Outside is deserted too. The new Muslim cemetery has been replanted with oleander and fig trees, its paths weeded, its wrought iron railings repainted black. In the grounds lie its first three martyrs. Each grave has a photograph in a glass case above the tombstone. The Hezbollah flag flies over the glass case. Francis leads us over and translates. Engraved signs at the foot of the grave in Arabic tell each martyr’s story: all three young men were born in Karaq but died elsewhere. One presumes recent interment. Two of them are in army fatigues, the third in a shiny suit; the first two were killed in action in 2006. The third, Abdul Al-Fahadi, 1990-2007, was a suicide bomber. One looks closely at his photograph again, but the eyes were dead even when he was alive. Gillian and I look back at the madrassah in despair; Francis looks back in dread.
***
It is hard to see why Baalbek was included in the Mark Twain’s Holy Land tour; it is surely magnificent, quite magnificent, but its magnificence
stems from it being the Roman Empire’s most sacred site of pagan worship, and the largest temple complex in the whole Roman Empire. The Temples to Jupiter and Bacchus are still standing, just about, and the one to Venus still has its substructure in place. The Temple to Mercury, built on an adjacent hill, has all but disappeared. Later local gods were incorporated into the worship there.
Mark Twain noted that Baalbek was “a noble ruin whose history is a sealed book. It has stood there for thousands of years, the wonder and admiration of travelers; but who built it, or when it was built, are questions that may never be answered.” In 1867 this was so, but thirty years later Kaiser Wilhelm II visited the site and, like everyone before and since, was overwhelmed by the scale of the endeavor. He bought permission from the Ottoman Sultanate to excavate the site, a task since taken over by teams from France as a part of the spoils of the First World War.
Although the site has been used for worship since 9000 BC it was not until Alexander the Great passed through in the mid-330s BC that work started on building along the classical Greco-Roman lines we see today. The period of greatest change came two hundred years later when Pompey ordered the building of the temples there today. Julius Caesar visited Baalbek in 50 BC and established it as a formal Roman colony. The temples took 120 years to build, and were only finished when Nero was emperor, in around 60 AD.
What was thought in Mark Twain’s time to be the Temple of the Sun is now known as the Grand Court, and what he called the Temple of Jupiter is now known to be the Temple of Bacchus. Nevertheless the scale remains the same: “These temples are built upon massive substructions that might support a world, almost; the materials used are blocks of stone as large as an omnibus and these substructions are traversed by tunnels of masonry through which a train of cars might pass. With such foundations as these, it is little wonder that Baalbec has lasted so long. The Temple of the Sun (actually Jupiter) is nearly three hundred feet long and one hundred and sixty feet wide.
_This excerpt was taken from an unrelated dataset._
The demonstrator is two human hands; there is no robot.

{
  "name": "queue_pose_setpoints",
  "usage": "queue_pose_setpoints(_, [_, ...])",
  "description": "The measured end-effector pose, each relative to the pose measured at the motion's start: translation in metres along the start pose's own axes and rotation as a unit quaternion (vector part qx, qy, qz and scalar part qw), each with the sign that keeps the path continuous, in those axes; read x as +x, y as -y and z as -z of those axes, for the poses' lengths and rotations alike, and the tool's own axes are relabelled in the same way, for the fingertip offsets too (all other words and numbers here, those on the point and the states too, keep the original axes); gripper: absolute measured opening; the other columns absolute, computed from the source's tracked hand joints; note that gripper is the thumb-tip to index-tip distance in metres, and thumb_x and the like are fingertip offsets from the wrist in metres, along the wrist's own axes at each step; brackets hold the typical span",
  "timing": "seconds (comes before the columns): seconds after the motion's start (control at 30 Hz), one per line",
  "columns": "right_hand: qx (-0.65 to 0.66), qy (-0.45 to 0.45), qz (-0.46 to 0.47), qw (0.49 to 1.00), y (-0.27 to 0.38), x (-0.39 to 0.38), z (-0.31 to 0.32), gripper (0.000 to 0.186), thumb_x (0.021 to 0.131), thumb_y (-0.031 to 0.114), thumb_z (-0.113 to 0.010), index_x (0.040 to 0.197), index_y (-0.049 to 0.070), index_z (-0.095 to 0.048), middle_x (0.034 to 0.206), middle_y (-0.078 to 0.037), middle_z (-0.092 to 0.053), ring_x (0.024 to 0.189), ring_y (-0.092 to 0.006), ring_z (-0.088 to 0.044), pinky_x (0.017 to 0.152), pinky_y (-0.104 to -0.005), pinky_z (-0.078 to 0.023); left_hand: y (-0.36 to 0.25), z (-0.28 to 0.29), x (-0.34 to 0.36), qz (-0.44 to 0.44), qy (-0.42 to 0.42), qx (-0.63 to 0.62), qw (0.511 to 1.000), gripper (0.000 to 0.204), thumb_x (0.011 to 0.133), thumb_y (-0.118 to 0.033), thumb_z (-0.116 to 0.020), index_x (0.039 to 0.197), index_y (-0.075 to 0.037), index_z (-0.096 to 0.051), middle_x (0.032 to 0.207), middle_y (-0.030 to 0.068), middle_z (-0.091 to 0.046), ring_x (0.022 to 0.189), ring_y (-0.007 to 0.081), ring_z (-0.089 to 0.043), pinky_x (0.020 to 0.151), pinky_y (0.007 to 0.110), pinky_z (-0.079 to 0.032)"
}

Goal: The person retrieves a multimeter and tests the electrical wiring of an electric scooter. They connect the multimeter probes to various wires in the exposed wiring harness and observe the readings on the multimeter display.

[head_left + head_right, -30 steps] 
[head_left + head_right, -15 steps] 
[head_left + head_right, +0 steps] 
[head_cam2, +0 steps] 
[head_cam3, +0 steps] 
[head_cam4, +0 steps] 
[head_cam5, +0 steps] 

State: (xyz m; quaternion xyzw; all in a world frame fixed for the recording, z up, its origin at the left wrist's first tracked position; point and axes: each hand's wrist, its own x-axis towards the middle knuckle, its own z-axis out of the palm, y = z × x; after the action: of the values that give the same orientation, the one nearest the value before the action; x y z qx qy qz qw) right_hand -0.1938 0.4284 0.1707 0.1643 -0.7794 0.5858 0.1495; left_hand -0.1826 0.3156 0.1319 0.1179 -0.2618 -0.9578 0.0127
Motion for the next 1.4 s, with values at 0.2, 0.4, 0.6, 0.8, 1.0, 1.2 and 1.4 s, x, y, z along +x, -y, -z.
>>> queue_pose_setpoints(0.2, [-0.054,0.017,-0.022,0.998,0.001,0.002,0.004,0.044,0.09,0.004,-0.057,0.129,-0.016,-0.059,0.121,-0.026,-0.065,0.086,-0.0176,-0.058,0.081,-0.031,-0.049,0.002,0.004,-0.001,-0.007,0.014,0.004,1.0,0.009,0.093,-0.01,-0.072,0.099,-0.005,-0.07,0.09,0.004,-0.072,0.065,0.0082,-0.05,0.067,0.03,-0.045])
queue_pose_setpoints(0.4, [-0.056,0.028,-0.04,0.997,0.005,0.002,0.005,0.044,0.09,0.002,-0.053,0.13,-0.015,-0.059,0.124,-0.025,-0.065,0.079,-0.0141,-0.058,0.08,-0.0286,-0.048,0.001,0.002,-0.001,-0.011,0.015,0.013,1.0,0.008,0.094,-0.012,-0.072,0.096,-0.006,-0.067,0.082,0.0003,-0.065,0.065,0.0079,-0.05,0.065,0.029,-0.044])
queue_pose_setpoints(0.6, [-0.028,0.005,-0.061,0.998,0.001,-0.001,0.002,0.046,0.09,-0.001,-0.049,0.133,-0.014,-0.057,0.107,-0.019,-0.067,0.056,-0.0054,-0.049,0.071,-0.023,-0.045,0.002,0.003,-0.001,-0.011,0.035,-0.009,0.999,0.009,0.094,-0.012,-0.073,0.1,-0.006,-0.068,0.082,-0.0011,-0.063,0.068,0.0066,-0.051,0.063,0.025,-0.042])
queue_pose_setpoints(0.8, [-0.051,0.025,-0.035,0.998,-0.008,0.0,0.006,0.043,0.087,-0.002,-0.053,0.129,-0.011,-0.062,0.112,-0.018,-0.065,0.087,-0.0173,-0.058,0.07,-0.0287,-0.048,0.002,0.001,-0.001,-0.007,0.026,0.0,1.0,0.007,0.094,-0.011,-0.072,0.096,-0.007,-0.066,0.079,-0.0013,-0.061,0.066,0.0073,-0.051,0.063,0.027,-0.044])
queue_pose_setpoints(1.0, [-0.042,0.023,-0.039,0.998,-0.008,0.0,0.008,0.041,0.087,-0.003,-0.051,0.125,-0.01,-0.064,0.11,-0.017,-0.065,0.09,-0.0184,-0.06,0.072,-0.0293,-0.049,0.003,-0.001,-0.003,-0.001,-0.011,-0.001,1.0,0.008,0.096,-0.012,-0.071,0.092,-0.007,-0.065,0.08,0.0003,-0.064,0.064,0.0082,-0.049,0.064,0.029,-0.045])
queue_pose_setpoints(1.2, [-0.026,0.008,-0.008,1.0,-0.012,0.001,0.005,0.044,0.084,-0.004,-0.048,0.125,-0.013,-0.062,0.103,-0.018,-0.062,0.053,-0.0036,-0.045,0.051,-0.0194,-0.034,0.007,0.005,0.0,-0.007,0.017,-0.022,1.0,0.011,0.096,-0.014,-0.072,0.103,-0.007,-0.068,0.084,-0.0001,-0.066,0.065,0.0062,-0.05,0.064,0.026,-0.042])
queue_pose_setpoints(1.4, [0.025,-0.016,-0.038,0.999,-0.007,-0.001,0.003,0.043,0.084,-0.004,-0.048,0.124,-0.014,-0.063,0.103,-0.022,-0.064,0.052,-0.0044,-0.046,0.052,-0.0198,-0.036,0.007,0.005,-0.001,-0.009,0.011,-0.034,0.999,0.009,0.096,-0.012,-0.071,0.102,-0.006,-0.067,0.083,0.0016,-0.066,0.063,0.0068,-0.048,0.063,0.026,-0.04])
It had fifty- four columns around it, but only six are standing now - and six more shapely columns do not exist. The columns and the entablature together are ninety feet high - a prodigious altitude for shafts of stone to reach, truly - and yet one only thinks of their beauty and symmetry when looking at them; the pillars look slender and delicate, the entablature, with its elaborate sculpture, looks like rich stucco-work.”